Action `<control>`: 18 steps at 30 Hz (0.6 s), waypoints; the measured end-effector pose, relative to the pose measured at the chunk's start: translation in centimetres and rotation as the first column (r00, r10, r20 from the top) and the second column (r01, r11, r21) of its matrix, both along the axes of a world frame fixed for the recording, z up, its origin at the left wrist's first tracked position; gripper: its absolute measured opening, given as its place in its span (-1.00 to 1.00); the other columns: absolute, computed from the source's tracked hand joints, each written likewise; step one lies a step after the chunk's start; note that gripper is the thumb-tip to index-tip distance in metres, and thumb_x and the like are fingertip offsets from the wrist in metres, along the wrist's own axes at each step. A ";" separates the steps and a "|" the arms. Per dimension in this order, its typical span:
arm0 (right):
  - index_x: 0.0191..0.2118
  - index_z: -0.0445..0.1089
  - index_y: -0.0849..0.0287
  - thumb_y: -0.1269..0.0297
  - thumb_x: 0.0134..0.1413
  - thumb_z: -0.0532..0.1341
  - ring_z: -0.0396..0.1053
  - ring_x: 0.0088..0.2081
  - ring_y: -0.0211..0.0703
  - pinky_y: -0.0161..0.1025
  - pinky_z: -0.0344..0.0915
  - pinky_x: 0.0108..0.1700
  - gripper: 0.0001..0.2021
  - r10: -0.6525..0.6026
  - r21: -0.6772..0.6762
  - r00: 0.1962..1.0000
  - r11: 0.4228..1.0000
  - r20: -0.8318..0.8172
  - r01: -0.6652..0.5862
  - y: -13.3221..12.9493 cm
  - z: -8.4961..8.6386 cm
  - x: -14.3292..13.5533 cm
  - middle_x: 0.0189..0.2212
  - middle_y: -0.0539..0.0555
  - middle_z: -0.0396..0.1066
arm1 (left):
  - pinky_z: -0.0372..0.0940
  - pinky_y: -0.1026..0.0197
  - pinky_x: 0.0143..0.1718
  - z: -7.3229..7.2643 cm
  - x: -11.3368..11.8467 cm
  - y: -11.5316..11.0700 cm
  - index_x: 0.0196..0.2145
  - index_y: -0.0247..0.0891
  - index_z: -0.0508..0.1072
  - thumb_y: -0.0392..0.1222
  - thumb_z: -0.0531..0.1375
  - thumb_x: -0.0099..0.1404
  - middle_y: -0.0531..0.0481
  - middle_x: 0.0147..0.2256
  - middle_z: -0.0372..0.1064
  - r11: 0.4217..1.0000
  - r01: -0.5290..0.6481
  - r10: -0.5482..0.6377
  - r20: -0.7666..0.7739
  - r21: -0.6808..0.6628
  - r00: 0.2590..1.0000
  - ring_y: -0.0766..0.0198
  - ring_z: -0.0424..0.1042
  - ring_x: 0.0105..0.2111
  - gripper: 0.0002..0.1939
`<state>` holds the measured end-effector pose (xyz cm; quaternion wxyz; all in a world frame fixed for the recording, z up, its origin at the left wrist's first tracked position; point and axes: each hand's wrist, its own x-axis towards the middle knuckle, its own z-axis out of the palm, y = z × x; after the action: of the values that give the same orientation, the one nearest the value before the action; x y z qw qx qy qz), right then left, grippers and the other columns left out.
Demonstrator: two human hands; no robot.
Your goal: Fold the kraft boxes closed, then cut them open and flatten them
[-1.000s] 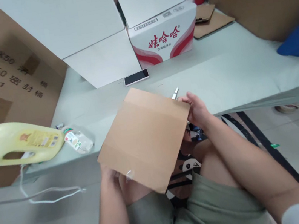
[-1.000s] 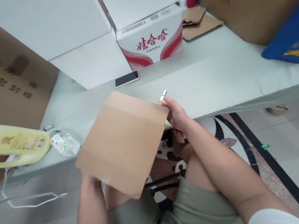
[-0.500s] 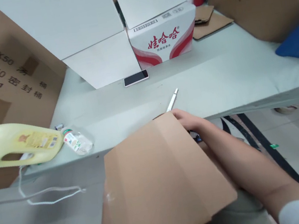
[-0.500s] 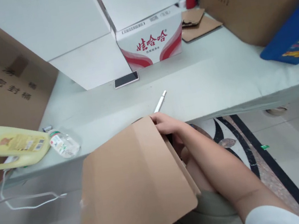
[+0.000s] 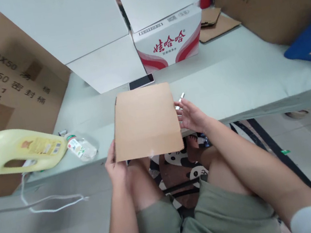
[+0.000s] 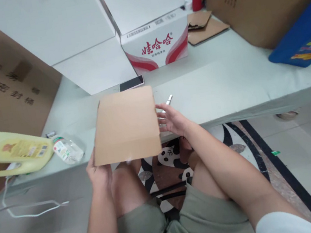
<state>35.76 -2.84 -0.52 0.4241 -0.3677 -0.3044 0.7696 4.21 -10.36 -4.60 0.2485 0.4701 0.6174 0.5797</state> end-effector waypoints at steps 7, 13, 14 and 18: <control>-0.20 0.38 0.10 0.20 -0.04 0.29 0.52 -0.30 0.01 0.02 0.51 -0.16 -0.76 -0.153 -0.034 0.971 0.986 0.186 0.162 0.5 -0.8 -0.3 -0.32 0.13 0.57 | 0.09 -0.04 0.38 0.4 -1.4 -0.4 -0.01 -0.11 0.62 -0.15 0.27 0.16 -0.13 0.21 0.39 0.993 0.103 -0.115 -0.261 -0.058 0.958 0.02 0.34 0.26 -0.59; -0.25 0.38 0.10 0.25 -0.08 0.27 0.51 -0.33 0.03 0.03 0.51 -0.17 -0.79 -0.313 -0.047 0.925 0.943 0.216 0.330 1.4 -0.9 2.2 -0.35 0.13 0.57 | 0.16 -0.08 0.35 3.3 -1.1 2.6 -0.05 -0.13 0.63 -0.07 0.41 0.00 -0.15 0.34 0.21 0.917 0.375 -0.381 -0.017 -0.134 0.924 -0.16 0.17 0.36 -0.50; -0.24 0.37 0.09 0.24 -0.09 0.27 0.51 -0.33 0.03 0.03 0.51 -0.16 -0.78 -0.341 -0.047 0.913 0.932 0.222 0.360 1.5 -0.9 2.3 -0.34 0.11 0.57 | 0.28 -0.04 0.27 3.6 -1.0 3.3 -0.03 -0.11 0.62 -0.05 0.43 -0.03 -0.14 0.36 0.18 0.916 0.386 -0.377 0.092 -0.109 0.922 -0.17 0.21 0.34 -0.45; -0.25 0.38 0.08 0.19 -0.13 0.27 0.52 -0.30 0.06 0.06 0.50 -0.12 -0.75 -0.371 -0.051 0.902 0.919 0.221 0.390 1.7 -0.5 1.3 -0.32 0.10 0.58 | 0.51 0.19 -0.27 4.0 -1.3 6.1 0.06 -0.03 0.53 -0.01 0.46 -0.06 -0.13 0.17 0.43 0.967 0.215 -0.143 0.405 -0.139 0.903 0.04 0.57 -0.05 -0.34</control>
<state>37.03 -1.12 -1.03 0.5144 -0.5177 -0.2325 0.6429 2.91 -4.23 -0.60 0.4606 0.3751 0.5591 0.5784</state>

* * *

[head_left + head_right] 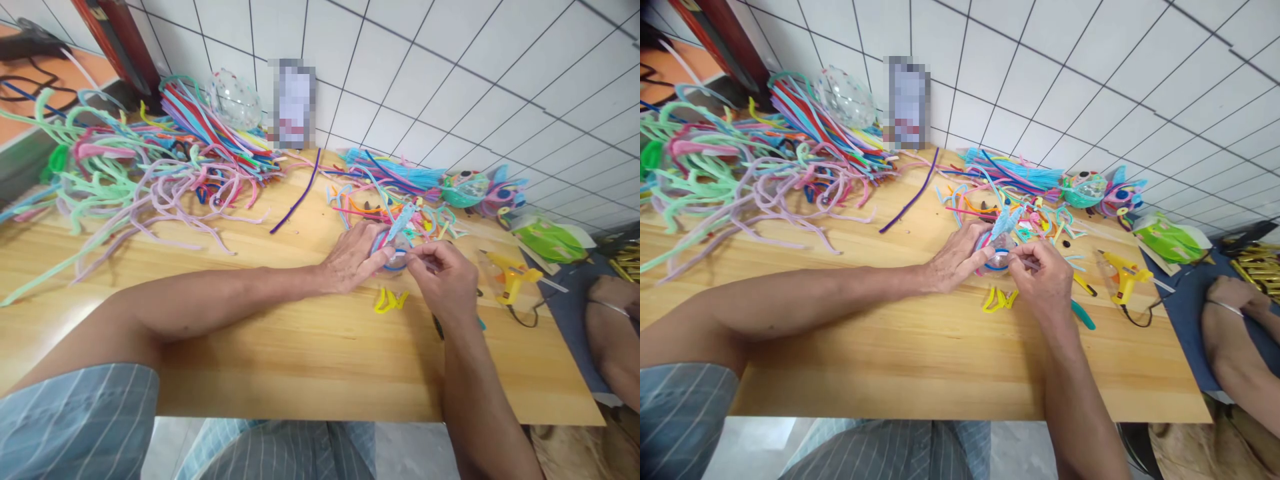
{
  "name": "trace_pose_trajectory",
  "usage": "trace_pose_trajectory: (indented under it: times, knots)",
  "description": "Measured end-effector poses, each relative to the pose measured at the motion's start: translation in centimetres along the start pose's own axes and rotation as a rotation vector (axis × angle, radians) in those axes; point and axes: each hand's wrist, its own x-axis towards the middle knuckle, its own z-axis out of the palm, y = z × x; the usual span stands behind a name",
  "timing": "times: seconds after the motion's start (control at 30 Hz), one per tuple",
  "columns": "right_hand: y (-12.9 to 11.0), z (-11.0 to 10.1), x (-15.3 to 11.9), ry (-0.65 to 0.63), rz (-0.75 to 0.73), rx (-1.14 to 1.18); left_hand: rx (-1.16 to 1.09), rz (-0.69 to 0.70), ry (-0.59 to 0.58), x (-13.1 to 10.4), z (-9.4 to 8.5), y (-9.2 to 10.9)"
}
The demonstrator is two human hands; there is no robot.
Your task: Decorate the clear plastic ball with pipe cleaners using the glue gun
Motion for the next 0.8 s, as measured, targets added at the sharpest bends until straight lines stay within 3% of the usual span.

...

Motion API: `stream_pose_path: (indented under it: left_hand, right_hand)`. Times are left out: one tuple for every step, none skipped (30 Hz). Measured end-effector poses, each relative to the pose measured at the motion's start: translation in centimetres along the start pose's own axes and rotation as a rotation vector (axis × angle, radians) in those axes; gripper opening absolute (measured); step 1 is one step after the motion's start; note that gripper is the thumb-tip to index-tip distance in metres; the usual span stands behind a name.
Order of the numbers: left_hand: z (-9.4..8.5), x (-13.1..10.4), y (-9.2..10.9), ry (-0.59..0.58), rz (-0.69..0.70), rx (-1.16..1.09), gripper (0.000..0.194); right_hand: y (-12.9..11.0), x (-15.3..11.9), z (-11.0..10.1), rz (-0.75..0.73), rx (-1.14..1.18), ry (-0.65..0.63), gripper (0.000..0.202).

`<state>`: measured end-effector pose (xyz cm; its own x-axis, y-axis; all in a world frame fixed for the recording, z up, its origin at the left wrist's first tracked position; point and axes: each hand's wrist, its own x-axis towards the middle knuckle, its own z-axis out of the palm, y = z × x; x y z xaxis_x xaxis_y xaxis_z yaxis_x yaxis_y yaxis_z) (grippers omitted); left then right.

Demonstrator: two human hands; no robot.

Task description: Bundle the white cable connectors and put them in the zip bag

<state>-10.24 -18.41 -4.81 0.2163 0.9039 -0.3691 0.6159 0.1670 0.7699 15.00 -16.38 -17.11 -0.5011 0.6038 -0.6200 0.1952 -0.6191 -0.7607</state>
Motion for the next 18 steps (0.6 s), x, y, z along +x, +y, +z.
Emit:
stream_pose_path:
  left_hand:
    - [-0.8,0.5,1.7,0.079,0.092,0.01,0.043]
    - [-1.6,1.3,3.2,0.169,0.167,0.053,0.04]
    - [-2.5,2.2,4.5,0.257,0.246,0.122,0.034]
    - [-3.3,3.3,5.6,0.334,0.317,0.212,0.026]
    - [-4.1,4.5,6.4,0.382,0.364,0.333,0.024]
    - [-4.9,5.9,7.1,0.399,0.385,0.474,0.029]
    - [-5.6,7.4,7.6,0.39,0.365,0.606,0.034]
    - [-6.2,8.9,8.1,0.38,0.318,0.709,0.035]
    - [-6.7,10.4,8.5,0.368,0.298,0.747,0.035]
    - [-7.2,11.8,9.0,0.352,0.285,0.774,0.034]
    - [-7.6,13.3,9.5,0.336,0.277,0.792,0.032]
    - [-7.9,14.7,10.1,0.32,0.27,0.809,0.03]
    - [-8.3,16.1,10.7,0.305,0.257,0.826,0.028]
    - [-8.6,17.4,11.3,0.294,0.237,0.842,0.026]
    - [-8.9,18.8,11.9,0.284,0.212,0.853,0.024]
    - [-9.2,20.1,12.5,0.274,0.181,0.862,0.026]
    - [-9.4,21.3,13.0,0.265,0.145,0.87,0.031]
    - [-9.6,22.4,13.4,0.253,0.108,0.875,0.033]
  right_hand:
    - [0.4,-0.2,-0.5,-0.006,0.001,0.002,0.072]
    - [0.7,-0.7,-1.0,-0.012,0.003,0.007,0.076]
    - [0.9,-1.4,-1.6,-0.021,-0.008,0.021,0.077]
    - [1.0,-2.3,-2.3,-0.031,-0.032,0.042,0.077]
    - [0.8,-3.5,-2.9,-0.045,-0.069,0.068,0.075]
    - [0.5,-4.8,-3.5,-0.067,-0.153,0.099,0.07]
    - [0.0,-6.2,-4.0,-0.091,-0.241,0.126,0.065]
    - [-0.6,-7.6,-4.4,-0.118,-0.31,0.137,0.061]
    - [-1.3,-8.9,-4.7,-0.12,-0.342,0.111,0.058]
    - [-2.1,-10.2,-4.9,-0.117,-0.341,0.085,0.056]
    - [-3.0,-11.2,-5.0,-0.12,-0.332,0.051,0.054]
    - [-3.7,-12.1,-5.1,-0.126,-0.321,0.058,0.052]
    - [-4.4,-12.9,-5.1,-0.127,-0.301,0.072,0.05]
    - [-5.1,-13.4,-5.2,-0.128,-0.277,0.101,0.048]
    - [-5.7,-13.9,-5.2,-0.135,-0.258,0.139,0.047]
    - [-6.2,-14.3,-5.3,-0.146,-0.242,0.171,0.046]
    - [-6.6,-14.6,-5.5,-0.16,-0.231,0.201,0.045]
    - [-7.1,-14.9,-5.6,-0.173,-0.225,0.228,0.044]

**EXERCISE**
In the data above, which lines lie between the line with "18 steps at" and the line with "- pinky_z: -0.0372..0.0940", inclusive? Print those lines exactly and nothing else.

**EXERCISE ANSWER**
Action `<control>`: 18 steps at 30 Hz (0.6 s), waypoints; the measured end-effector pose, relative to the pose measured at the chunk's start: translation in centimetres and rotation as the first column (r00, r10, r20 from the top) and the second column (r01, r11, r21) of its matrix, both along the axes of a world frame fixed for the recording, z up, its origin at the left wrist's first tracked position; gripper: its absolute measured opening, given as its place in its span (-1.00 to 1.00); the other columns: absolute, computed from the source's tracked hand joints, each written likewise; step one lies a step after the chunk's start; note that gripper is the thumb-tip to index-tip distance in metres, and thumb_x and the like are fingertip offsets from the wrist in metres, along the wrist's own axes at each step. A ";" separates the steps and a "|" the arms. Per dimension in this order, its typical span:
arm0 (right):
  - index_x: 0.0191..0.2118
  - index_z: -0.0445..0.1089
  - index_y: -0.0849..0.0287
  - thumb_y: -0.1269..0.0297
  - thumb_x: 0.0134..0.1413
  - thumb_z: -0.0532..0.1341
  - ring_z: -0.0396..0.1053
  - ring_x: 0.0088..0.2081
  - ring_y: -0.0211..0.0703
  - pinky_y: -0.0161..0.1025
  - pinky_z: -0.0344..0.0915
  - pinky_x: 0.0108..0.1700
  - gripper: 0.0001..0.2021
  - r10: -0.6525..0.6026
  - r21: -0.6772..0.6762
  - r00: 0.1962..1.0000
  - r11: 0.4228..1.0000
  - r20: -0.8318..0.8172
  - r01: -0.6652..0.5862
  - y: -13.3221..12.9493 cm
  - z: -8.4961..8.6386 cm
  - x: -14.3292..13.5533 cm
  - middle_x: 0.0189..0.2212
  - middle_y: -0.0539..0.0555
  - middle_z: -0.0396..0.1066
arm1 (left):
  - pinky_z: -0.0372..0.0940

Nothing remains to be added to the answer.